I can’t believe it’s been a semester since I started grad school. Here is a list of some of the things I’ve learned:
- Patience. There are many moments any given day that require patience: teaching, working with others, directing etc. I used to think of patience as a passive activity. It’s not. It requires deep, active listening. It requires us to listen to the others and to ourselves. It is hard work. We must sit forward and watch for the moment that we need to speak, or to act.
- Directing is a muscle. I’ve heard this before from multiple teachers and mentors. It’s true. It takes practice and we can always get sharper, and more agile. For me, grad school is helping me tone and define my directing muscles. I now have names for the strange bumps and contours and I know where they meet up with other muscles and how they connect to my larger body of work. Sick of this metaphor yet?
- Most statements are subjective and most should be taken with a grain of salt. The more theater I see and make with people, the more I understand that it is all just about preferences. Two people who see eye-to-eye on most everything else can see any moment in a play very differently. Neither is right or wrong. I’m getting over it.
- Directing is 1. approaching the rehearsal room with a strong opinion and 2. letting it go the second I step into the room.

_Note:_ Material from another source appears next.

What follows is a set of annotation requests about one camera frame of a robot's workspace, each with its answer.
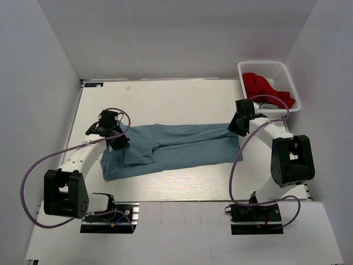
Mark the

Both of these parts of directing are essential. Even though I know it’s all going to change, I have to come in with a strong point of view. I have to bring in a strong proposal so we have somewhere to start and a chance to get on the same page. When it doesn’t work, or when it transforms into something totally different, I am excited about it. SITI Co. members us the expression:” hold on tightly, let go lightly.” It is a daily mantra.
- Food is essential. So is exercise. So is sleep (kinda). I’m learning how to make time for these three things. This seems like it should be a given. I was surprised how quickly I neglected these things. It makes a difference.
- The long way is often the best way but everyone one needs to be on board and can’t complain the whole time. If we can’t figure out how to enjoy the long way we should save ourselves the trouble and go the short way. If we only take the shortcuts, the play is no good. And then, sometimes we try the long way, or complicated way, or elaborate way and it doesn’t work and so we take the shortcut. Knowing where we have been is essential.
- Verbs are really important. Sometimes I want to forget them or find another way in, but actually I just need to suck it up and use them because they work. What’s your objective? I want to flatter my aunt so that I can get a car for my birthday.
- We make impossible things possible. We always need to strive for that. Especially in the last few weeks, I have been reminded of the value of the impossible. I have a lot of excellent examples from this semester. When it’s too easy I don’t learn very much. Staying a little uncomfortable is irritating at first, but tends to yield something deeper. Every time I’ve gotten too comfortable in what I’m doing something has happened to shake it up. The challenge is finding the fun in the uncomfortable. It should always be fun. It’s a good thing we’re not doing brain surgery.
- We’re not doing brain surgery. It should always be fun. Not to say that brain surgery is not fun, or that what we are doing is not a worthy endeavor. It just helps me to remember to enjoy the experience. If I’m not having fun, what’s the point?
- Questions are essential. Almost entire creative conversations can be had through questions. Good ones must be specific and yet they still allow for disagreement and change. I want to ask more questions as an artist, as a collaborator and a friend.
- There is always more to do – but I need find a place to end. Conclusions are essential. When working on show, there is a built in end point. It’s a beautiful thing. In life, we don’t always get these build in conclusions so punctuation is important. Sometimes I go on-and-on-and-on and I just need to finish my sentence.